Siamo a Detroit , un nonno afroamericano – voce narrante del racconto – accompagna Ben, il nipote, in visita allo Henry Ford Museum. Il ragazzino è riottoso, l’idea di trascorrere la mattinata in un museo non lo esalta, ma molto presto la visita si trasforma in un vero e proprio viaggio a ritroso nella storia , andando a illuminare senza alcuna pietà i suoi angoli bui durante i quali nelle scuole c’erano classi per i bianchi e classi per i neri, di quando le persone di colore non potevano entrare nei locali pubblici , di quando i neri potevano sedere sull’autobus solo nei posti loro riservati e solo se nessun bianco restava in piedi.

I due, nonno e bambino, salgono su un vecchio autobus esposto in una grande sala e il vecchio racconta; è l’autobus di Rosa , lo stesso sul quale in Alabama il primo dicembre del 1955 ella si rifiutò di cedere il proprio posto a un bianco. In quel giorno lontano, su quell’autobus c’era pure il nonno . Lui si alzò per cedere il posto e non trovò il coraggio di rifiutarsi o di appoggiare la donna.

E per tutto questo tempo si è portato dentro questo tormento , questo senso di colpa. Ha portato il nipote in questo pellegrinaggio quasi per scusarsi di quella remota viltà. Per dichiarare la propria pavidità, nel suo rimpiangere la mancata occasione: “ la storia mi passò a fianco ed era un autobus, mi sfiorò e io non seppi salirvi ”; lo dice, ne soffre affermandolo.
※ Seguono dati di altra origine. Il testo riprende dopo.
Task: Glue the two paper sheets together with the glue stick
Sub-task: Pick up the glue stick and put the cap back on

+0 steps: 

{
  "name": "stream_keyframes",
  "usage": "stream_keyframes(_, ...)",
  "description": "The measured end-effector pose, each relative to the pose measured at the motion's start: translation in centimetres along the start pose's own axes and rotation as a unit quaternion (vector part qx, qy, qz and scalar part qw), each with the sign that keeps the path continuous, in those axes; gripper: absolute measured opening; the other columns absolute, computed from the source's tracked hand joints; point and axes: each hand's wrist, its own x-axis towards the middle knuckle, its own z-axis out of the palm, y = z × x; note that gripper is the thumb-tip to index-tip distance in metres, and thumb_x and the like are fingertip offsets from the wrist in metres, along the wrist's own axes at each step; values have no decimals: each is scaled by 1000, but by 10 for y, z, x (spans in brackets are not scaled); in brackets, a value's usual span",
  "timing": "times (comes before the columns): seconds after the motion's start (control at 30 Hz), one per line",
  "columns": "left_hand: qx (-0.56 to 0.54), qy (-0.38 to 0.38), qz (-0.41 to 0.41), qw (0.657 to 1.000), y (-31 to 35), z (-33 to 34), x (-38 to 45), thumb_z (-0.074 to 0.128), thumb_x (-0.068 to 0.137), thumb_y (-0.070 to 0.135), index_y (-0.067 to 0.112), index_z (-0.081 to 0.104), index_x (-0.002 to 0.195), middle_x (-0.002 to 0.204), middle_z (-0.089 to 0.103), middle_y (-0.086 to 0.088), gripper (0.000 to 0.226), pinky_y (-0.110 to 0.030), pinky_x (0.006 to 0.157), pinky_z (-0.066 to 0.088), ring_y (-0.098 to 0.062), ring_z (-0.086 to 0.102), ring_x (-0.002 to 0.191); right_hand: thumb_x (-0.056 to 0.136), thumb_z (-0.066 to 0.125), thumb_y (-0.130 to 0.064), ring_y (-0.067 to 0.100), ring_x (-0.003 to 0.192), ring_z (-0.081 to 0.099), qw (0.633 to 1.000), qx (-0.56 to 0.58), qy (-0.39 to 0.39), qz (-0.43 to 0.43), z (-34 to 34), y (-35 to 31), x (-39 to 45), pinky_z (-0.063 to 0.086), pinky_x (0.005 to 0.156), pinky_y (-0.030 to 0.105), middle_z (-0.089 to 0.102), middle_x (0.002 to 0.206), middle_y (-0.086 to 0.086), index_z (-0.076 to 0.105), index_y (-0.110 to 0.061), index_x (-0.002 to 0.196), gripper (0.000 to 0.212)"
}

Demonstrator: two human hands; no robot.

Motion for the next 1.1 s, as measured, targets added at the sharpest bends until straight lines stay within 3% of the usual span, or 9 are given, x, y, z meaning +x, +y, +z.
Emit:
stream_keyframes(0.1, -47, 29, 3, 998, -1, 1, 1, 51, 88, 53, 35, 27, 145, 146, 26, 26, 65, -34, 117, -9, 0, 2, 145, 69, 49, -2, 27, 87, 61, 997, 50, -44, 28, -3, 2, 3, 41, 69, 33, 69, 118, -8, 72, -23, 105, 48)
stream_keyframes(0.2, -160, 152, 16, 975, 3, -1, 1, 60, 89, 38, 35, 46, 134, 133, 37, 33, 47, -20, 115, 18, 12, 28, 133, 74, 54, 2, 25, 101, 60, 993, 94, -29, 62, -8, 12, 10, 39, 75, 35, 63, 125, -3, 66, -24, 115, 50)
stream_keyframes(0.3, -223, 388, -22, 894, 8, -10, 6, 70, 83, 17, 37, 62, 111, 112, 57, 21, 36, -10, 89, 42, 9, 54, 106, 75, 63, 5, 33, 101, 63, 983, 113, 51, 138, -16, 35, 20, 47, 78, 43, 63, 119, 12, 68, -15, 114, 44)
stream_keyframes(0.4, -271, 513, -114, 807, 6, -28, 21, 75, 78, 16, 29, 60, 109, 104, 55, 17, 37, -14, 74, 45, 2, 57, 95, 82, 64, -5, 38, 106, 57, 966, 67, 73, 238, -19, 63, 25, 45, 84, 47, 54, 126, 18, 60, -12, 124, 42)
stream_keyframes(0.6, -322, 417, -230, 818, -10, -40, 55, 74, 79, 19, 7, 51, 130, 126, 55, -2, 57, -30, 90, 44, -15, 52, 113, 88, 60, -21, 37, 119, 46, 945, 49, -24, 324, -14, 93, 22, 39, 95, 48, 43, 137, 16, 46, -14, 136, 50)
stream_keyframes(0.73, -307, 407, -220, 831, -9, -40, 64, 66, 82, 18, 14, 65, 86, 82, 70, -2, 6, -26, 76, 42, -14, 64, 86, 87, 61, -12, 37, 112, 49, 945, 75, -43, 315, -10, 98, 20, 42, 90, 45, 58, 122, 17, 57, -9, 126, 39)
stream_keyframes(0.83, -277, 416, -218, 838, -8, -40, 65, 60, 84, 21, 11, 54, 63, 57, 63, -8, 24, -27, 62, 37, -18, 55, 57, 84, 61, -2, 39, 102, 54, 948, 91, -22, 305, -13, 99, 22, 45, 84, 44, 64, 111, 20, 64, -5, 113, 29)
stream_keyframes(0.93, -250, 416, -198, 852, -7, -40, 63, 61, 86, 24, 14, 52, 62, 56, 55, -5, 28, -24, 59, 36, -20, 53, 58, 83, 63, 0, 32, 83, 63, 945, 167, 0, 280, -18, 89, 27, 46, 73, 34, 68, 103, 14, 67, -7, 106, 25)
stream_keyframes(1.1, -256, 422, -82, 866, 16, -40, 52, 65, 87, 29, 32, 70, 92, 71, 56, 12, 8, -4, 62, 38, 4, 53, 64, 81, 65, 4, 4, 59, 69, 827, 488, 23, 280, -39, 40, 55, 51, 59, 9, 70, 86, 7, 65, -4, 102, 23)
Ben pensa che: “Dunque non servono muscoli, non serve la forza. Servono forse quegli occhi grandi e quel sorriso sereno. Serve vincere la paura e sapere di essere nel giusto ”. In fondo è questa la lezione che il vecchio ha imparato e che oggi cerca di trasmettere al nipote. “Per questo ti ho portato qui oggi, per ricordarti che c’è sempre un autobus che passa nella vita di ognuno di noi. Io l’ho perso tanti anni fa. Tu tieni gli occhi aperti: non perdere il tuo...”.

Bello e asciutto, incisivo e delicato il testo di Fabrizio Silei, che dialoga sapientemente con le illustrazioni di Maurizio A.C. Quarello, il quale, nel ricostruire le vicende della Parks, abbandona il colore del presente per un mondo in bianco e nero proprio dei disegni d’epoca, assai cupo, perché i ricordi sono cupi; memorie di violenza, di prevaricazione, di abusi.

L’autobus di Rosa – ha dichiarato l’autore – è soprattutto la storia di chi quel giorno era lì e si alzò come tutti i giorni precedenti. Se fossi stato lì di sicuro io mi sarei alzato . Non mi identifico con Rosa, ma con i miei limiti che sono quelli di tutti e danno valore al gesto di Rosa”.
Per questo, la lettura di questo splendido racconto parla a ciascuno di noi, interrogando la nostra coscienza sui tanti autobus non presi. Un libro uscito in contemporanea in sette Paesi, promosso da Amnesty International.